WHAT IS EXPECTED:
Restate exactly the lines from the top of the listing below to the line containing "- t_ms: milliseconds"; the remaining lines are not wanted.

STORED DATA:
──────────

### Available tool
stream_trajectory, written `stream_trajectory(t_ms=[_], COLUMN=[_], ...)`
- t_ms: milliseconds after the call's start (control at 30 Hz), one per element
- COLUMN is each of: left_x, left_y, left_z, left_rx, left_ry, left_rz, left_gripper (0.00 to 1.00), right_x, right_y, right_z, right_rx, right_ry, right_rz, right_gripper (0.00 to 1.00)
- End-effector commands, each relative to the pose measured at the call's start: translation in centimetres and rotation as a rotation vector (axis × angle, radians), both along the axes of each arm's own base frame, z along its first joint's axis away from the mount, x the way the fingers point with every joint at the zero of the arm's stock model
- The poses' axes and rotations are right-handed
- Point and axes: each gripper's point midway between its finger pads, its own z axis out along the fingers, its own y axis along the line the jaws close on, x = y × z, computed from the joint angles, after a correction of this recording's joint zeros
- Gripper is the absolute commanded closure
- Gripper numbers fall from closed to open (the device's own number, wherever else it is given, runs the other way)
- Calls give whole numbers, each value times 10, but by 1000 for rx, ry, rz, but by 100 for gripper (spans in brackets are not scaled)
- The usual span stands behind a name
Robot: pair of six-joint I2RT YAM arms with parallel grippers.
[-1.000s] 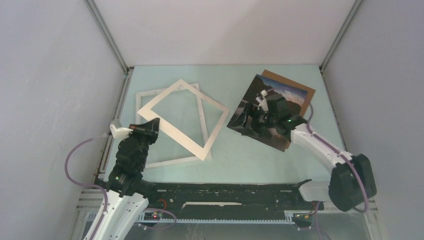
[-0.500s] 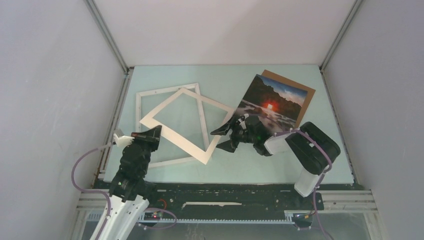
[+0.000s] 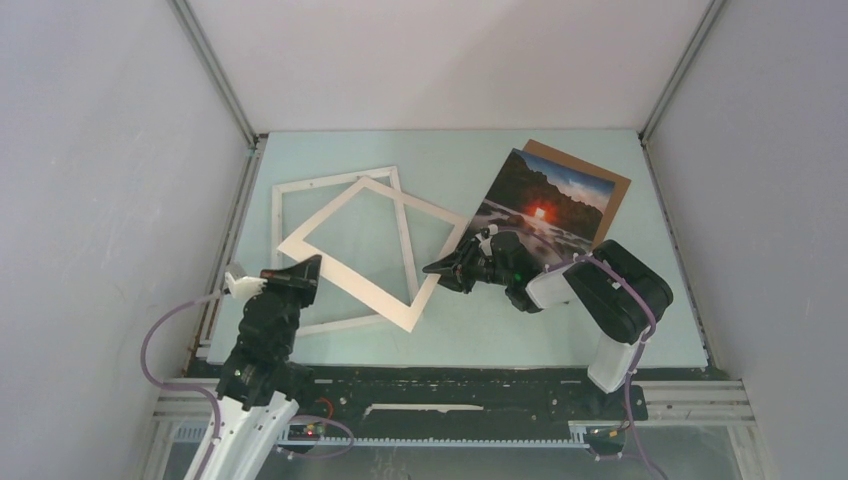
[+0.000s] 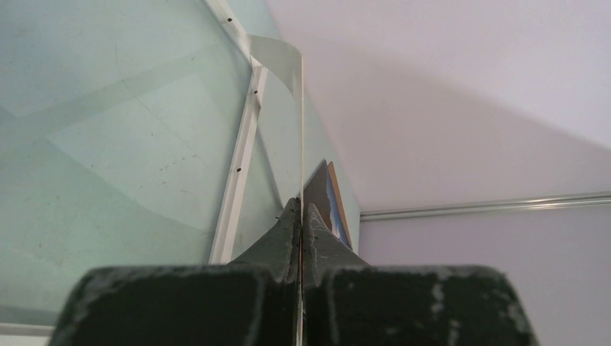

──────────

SOLUTION TO THIS PROBLEM:
### Available tool
stream_trajectory, written `stream_trajectory(t_ms=[_], COLUMN=[_], ...)`
- t_ms: milliseconds after the call's start (control at 30 Hz), one per element

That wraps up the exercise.